**Directions for this task**
What you give back from the listing below should be an exact copy of the lines from the one with "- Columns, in" down to the one with "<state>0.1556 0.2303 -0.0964", and it should contain no pictures.

**Data provided**
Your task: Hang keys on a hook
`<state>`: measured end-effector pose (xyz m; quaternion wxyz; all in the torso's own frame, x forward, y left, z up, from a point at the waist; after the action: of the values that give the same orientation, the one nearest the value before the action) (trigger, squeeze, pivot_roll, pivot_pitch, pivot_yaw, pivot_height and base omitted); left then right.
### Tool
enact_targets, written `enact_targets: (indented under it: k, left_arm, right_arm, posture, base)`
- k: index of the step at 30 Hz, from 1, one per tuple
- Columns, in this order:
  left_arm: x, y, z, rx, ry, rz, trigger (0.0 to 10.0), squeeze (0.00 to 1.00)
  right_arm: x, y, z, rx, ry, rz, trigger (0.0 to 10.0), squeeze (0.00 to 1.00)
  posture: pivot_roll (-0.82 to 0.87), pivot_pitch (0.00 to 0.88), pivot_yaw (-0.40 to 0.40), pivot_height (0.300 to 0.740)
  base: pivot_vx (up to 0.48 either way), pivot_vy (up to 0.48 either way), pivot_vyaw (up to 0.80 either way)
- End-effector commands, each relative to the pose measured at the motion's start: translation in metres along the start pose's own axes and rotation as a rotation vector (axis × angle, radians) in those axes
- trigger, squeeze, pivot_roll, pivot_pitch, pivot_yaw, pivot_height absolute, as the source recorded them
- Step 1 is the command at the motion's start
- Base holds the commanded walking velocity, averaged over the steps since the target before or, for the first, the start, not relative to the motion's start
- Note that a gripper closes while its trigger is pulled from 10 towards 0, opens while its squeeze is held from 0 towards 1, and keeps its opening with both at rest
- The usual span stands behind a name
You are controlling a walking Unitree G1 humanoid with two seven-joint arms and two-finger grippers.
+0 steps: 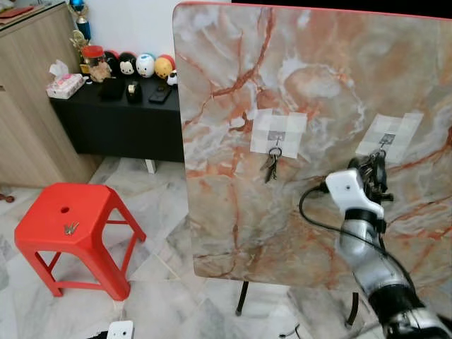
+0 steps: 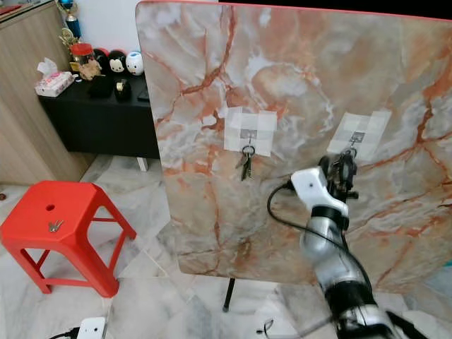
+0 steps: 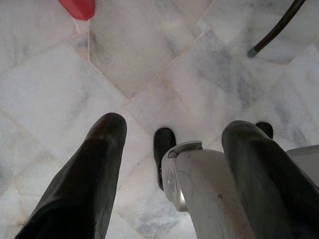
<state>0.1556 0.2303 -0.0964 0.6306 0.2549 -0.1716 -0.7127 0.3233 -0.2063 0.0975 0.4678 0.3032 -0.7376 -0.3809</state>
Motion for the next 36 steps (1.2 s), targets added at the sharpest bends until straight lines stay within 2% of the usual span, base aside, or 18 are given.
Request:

**Reply to the exercise**
- Columns, in this order:
  left_arm: x, y, z, rx, ry, rz, trigger (0.0 to 10.0), squeeze (0.00 to 1.00)
  right_arm: x, y, z, rx, ry, rz, trigger (0.0 to 10.0), squeeze (0.00 to 1.00)
  posture: pivot_roll (-0.82 to 0.87), pivot_pitch (0.00 to 0.88), pivot_yaw (-0.40 to 0.40), pivot_height (0.300 to 0.740)
  base: pivot_vx (up to 0.48 either way), pivot_vy (up to 0.48 either way), pivot_vyaw (up to 0.80 either way)
- End-effector commands, each relative to the pose measured at the motion's start: translation in metres along the start pose's own axes and rotation as a rotation vector (axis × angle, radians) in those axes
- trigger, squeeze, pivot_roll, pivot_pitch, pivot_yaw, pivot_height absolute, as the source recorded them
- Step 1 is the command at the motion's start
- Base holds the commanded walking velocity, averaged over the steps since the target before or, for the first, the start, not relative to the motion's start
- Note that a gripper closes while its trigger is pulled from 10 towards 0, opens while its squeeze is held from 0 towards 1, and keeps its opening with both at rest
- The usual span stands behind a name
You are controlling a walking Unitree G1 humanoid with two seven-joint arms and two-finger grippers.
+0 steps: 
+0 steps: 
+0 steps: 
<state>0.1556 0.2303 -0.0964 0.6306 0.2549 -0.1716 -0.7127 0.3233 -0.2063 0.0975 0.4678 0.3032 -0.7376 -0.3809</state>

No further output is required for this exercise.